BEAM

BEAM webinar: Innovations in applying market systems approaches to the health sector

Date
Feb. 17, 2015
Location
Online
Organisation
BEAM Exchange

How can market system approaches be used to support health provision for large numbers of low income people? The fourth BEAM Exchange learning webinar, on Tuesday, February 17 2015 at 2-3pm GMT, will explore how innovations taking place in the health sector are using a market systems approach to improve health services and economic opportunities.

The role of private actors has grown significantly in the health arena over the past 20 years. Developing countries' health systems are increasingly mixed, with market forces operating across most parts of the system. However, past development programming has tended to focus on the public health agenda; the for-profit private sector is often viewed as an opportunistic outsider and marginalised in overall healthcare strategy. Whereas the private sector has regularly been used as a vehicle to deliver public goods, very little development programming has considered healthcare as a complex market system that incorporates a business agenda. This webinar will consider the changing role of the private sector in health provision in developing countries. It will then focus on the experiences of two programmes on the ground that incorporate a market systems approach in health sector development.

We will be joined by Thomas Feeny (Harnessing non-state actors for better health for the poor, HANSHEP) who will introduce the latest thinking and trends in private sector development and health. Ron Ashkin (Private Sector Innovation Programme for Health, PSP4H) will share insights from PSP4H's work in Kenya on how a market systems approach might benefit pro-poor health interventions.

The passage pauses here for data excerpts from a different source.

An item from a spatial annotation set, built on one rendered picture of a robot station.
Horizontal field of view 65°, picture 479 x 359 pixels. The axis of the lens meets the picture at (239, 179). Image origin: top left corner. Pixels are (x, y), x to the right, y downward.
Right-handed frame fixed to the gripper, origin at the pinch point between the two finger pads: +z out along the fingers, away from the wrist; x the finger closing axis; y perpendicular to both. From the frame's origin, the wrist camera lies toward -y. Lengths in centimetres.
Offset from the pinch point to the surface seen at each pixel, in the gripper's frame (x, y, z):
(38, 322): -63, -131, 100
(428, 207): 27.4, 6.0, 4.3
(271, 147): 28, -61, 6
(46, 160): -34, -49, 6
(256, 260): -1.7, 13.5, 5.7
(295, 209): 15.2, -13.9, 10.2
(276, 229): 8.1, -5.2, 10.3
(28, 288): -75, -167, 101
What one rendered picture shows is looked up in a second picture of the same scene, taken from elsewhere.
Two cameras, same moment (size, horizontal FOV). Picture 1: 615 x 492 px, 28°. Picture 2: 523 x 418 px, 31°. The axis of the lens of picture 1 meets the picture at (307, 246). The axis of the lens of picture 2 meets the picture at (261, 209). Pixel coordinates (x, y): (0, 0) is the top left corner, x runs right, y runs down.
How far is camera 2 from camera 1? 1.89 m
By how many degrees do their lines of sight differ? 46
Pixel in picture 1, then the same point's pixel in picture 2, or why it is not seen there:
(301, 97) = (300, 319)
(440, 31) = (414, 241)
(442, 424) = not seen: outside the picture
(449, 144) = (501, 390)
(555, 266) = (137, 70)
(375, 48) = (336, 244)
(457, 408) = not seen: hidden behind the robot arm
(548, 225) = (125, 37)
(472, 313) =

And Kolawole Maxwell from Malaria Consortium will highlight how SuNMaP (Support to National Malaria Programme), a DFID-funded programme, is supporting the Nigerian government and people in tackling the massive burden of malaria in the country.

The webinar is also an opportunity for you to ask questions, contribute your experience and suggest how the learning agenda on how market systems approaches in health, and other basic service sectors, can be taken forward.